*Task to carry out*
Give the data below again exactly as it stands. Omit the pictures.

*Recorded data*
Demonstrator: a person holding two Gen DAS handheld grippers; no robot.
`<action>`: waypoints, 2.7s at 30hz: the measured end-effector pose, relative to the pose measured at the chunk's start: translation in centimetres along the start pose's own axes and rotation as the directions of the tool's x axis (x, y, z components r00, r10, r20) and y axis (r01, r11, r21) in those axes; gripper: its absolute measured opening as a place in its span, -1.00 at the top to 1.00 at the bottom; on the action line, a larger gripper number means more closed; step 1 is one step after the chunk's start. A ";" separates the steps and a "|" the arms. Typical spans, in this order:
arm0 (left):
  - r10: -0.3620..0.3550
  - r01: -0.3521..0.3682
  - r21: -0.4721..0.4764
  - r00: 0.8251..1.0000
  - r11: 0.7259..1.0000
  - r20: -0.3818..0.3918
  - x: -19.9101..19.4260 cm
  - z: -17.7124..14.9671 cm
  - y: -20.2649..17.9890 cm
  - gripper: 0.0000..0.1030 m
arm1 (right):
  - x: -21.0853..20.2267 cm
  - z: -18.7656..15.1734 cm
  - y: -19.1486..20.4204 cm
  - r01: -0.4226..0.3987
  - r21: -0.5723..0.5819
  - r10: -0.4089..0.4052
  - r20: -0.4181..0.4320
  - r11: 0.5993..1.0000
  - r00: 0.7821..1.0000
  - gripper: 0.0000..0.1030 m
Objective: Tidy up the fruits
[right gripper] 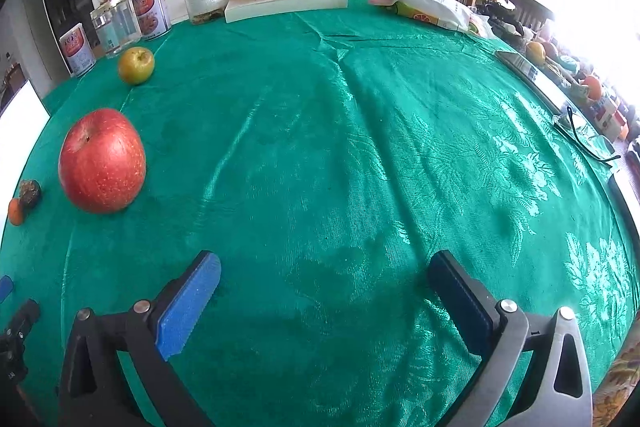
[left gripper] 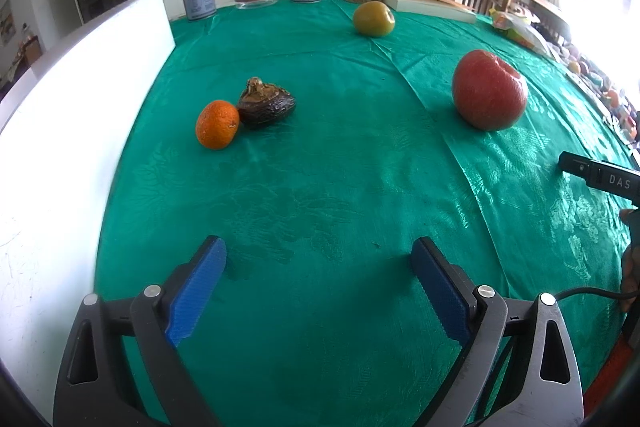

*Answer space*
Demonstrator: a person holding two Gen DAS handheld grippers; no robot.
`<action>`: waypoints, 2.7s at 30hz: the measured end-effector pose, relative to the pose measured at the chunk's start: translation in centimetres along the start pose's own axes and rotation as the directions of the tool's x axis (x, y, z components r00, r10, r20) and y axis (r01, r11, r21) in those axes; gripper: its absolute measured opening as a place in its span, -1.00 at the top to 1.00 at the bottom; on the action line, a larger gripper number means more closed; step 1 is one step after the chunk's start. A ";" separates the steps and a "|" the arms. Typical spans, in this order:
arm0 (left):
  - r10: -0.3620..0.3550
  - r01: -0.3521..0.3682
  - r21: -0.4721..0.4764
  - r00: 0.8251..1.0000
  - r11: 0.7259..1.0000
  - r20: -0.3818..0.3918
  - x: -19.9101..19.4260 cm
  - z: -17.7124..14.9671 cm
  - y: -20.2649..17.9890 cm
  - gripper: 0.0000..0.1030 m
arm1 (right):
  - x: -21.0853..20.2267 cm
  - z: -18.7656..15.1734 cm
  - y: -19.1486..20.4204 cm
  - r01: -0.4226..0.3987
  - r21: -0.5723..0.5819
  - r10: -0.4089..0.4052
  - r20: -0.4181..0.4320
  - r11: 0.5993..1.0000
  - r00: 0.7821..1.0000
  - gripper: 0.0000..0.1030 m
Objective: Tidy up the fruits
[right gripper] 
[left gripper] 

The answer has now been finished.